In the 1970s, librarian Arleen McCarty Hynes is credited for pioneering modern bibliotherapy at St. Elizabeths Hospital in Washington, DC, the only federal mental hospital. She took the position at the request of her 56-year-old dying husband Emerson, who passed 11 months after their 18-year-old son Michael accidentally drowned in the Potomac, leaving her widowed with 9 living children. Poetry was her preferred pill, highly inspired by Dr. Jack Leedy’s work Poetry Therapy: The Use of Poetry in the Treatment of Emotional Disorders, published in 1969. During her time there she expanded services to over 100 patients out of 4,000 per week, many of whom were felons, alcoholics and addicts, abused women, and homeless, and created lecture series, film screenings, and a library of artwork patients could borrow for their rooms. She founded the Bibliotherapy Round Table (no, it was neither full of vicious lushes nor was it held at the Algonquin Hotel) to host lectures and promote readings. Most interestingly, she completed a 1,000 hour program to become a Registered Poet Therapist, going on to train another who became the first federal Bibliotherapist, the first government job of its kind. Arleen also founded the National Association for Poetry Therapy and the National Federation for Biblio/Poetry Therapy, now known as the International federation for Biblio/Poetry Therapy. She ended up writing her own textbook and creating her own certificate program with psychiatrist Dr. Ken Gorelick. Always a devout Catholic, a decade after her husband’s death, she left the library and entered religious life as a Sister of St. Benedict’s in St. Joseph, Minnesota. And if you just did the math in your head, yes, she completed all of the above in only ten years. Her book Biblio/Poetry Therapy The Interactive Process: A Handbook is currently on its 3rd edition and still in print.
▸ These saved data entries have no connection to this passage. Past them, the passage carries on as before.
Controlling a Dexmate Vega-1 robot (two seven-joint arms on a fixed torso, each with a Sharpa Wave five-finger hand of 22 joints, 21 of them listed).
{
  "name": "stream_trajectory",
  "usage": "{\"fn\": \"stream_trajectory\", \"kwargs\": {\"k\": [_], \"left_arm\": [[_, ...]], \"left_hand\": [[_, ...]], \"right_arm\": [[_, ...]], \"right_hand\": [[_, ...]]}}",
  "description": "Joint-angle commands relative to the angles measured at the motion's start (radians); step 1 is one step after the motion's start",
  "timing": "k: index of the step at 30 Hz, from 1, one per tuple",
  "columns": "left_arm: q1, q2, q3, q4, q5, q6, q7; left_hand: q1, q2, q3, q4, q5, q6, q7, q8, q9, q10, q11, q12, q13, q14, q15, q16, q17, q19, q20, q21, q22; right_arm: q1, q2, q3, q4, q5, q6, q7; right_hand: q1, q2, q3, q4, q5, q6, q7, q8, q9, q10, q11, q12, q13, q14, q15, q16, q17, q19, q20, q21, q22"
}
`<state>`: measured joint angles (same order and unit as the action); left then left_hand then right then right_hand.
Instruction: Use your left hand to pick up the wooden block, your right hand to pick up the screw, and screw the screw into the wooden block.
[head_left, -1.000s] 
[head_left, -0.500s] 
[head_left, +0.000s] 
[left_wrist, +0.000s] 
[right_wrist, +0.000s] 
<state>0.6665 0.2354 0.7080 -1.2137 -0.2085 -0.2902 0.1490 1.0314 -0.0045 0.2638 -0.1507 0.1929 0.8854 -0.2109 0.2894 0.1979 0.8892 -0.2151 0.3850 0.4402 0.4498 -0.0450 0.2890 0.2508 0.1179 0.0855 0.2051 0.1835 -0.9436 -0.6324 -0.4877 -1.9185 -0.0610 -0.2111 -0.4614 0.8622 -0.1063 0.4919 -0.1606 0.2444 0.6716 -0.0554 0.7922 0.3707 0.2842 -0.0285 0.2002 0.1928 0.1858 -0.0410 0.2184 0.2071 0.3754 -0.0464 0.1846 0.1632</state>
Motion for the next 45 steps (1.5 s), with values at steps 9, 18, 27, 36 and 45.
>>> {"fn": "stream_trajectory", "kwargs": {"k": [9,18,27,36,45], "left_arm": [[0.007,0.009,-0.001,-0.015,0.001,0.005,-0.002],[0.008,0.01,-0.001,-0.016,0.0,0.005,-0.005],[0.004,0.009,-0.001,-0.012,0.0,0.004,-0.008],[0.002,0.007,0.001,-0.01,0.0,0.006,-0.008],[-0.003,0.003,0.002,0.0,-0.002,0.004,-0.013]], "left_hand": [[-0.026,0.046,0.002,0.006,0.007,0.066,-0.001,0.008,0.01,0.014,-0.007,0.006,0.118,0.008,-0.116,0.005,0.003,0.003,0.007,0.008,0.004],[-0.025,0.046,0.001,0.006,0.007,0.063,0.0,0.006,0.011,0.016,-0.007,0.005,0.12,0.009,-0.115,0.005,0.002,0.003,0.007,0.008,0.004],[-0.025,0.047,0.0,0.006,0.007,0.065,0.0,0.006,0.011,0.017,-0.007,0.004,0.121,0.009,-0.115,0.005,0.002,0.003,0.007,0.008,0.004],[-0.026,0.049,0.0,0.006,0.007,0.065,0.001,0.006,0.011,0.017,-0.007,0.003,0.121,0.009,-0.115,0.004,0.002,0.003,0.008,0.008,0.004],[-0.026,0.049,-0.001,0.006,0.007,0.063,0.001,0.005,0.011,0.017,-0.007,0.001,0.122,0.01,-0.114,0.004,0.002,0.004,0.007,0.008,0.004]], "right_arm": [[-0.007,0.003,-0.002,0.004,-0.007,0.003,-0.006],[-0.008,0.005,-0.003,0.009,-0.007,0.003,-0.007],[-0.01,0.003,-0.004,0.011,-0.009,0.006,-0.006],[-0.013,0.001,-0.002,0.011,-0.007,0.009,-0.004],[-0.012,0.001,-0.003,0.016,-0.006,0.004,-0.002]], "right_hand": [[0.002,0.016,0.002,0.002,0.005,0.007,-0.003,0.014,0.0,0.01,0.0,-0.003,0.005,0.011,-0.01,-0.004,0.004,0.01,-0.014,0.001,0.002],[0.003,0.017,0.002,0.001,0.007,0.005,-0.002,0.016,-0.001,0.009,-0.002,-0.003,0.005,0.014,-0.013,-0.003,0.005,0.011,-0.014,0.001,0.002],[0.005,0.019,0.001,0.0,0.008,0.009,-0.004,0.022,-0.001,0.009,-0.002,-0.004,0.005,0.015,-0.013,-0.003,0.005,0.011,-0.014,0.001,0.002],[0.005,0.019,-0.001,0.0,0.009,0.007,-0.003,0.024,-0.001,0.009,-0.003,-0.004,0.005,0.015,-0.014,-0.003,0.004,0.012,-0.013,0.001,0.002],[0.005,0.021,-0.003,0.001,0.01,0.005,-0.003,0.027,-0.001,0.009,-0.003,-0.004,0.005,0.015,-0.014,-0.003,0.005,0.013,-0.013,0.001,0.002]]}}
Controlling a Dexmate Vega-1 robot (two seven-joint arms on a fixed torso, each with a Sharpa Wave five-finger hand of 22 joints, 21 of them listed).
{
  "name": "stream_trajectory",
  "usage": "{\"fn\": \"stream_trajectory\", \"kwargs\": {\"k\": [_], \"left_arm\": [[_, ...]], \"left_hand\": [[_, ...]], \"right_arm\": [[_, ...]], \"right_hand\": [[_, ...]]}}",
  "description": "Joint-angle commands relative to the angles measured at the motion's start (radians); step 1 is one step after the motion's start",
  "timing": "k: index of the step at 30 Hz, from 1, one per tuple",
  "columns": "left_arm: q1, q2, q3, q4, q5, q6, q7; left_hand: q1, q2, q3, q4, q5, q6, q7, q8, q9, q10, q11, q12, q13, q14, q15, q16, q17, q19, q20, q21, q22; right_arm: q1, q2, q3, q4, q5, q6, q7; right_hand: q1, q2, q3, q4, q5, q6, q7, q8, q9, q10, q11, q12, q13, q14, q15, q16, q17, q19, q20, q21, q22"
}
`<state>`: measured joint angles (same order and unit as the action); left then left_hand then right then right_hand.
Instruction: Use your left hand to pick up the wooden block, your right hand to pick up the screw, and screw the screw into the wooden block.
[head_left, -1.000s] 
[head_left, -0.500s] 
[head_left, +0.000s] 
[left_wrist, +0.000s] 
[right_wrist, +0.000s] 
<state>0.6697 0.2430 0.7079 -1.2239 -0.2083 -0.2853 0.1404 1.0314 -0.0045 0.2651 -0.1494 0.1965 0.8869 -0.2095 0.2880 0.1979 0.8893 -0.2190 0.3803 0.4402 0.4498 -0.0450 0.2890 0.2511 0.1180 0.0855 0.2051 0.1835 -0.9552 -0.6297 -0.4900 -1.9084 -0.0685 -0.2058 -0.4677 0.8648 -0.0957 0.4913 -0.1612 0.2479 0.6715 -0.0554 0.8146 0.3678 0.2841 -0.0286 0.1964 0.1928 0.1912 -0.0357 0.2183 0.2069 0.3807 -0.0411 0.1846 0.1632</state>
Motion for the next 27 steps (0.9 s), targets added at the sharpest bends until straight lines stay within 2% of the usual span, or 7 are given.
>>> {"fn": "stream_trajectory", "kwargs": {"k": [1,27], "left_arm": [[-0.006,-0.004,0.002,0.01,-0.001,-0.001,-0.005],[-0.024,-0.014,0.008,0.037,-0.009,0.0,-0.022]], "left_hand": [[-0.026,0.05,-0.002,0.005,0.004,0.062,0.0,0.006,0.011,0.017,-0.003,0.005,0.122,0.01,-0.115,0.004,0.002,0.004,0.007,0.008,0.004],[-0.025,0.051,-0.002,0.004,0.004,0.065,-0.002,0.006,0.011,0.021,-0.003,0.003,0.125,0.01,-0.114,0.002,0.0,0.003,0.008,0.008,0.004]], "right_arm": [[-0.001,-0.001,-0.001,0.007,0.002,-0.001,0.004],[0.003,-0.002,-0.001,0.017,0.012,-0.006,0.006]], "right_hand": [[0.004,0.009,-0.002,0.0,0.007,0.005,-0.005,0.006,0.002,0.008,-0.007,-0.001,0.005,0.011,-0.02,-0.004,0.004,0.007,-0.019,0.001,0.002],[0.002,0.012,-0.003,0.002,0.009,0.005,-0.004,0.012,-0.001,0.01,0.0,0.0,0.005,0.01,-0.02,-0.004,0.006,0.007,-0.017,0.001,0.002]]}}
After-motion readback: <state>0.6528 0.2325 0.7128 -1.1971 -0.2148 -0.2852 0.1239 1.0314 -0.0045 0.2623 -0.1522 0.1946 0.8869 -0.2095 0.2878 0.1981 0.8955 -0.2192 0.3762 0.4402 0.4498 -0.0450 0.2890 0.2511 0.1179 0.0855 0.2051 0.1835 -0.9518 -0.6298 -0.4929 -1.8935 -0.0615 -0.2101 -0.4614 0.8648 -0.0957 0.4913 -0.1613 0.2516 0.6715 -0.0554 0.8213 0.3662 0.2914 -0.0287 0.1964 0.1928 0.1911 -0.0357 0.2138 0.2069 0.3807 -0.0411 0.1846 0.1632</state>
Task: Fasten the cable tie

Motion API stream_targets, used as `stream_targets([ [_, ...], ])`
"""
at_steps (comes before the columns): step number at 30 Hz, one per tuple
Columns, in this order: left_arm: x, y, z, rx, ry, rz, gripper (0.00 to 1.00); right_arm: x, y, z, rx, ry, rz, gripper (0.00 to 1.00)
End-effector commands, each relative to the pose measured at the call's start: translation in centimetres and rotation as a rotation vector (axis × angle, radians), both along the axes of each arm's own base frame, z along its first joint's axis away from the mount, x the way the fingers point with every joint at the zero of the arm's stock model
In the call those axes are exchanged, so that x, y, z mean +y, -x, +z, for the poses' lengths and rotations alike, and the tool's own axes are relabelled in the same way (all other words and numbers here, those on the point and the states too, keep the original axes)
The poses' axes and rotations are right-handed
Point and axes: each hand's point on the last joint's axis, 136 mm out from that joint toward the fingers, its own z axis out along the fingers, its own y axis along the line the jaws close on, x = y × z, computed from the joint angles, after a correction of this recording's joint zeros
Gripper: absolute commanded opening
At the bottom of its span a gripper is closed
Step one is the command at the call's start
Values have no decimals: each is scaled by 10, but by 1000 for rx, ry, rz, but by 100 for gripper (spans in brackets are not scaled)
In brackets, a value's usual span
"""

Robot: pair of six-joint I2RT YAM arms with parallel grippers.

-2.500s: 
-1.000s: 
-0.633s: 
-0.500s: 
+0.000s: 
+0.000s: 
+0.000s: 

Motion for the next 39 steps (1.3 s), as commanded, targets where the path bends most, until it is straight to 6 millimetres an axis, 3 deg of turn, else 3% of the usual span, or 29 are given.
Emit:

In the 2000s, multiple research studies on bibliotherapy have been conducted proving its effectiveness. One study published in 2010 determined it effective to alleviate depression in aging populations, and another in 2017 established its effectiveness in treating PTSD. Throughout the COVID-19 pandemic, several trials reinforced its power to reduce stress, anxiety, panic attacks, depression, and maladaptive coping. It has gained a following in substance abuse treatment centers around the world. Even science says reading is good for you!
So the next time your partner looks at your monthly expenses and says to you, “Do you really need another book?”, list it under “Therapy” instead and watch that discernment turn to praise for bettering your mental health. You’re welcome.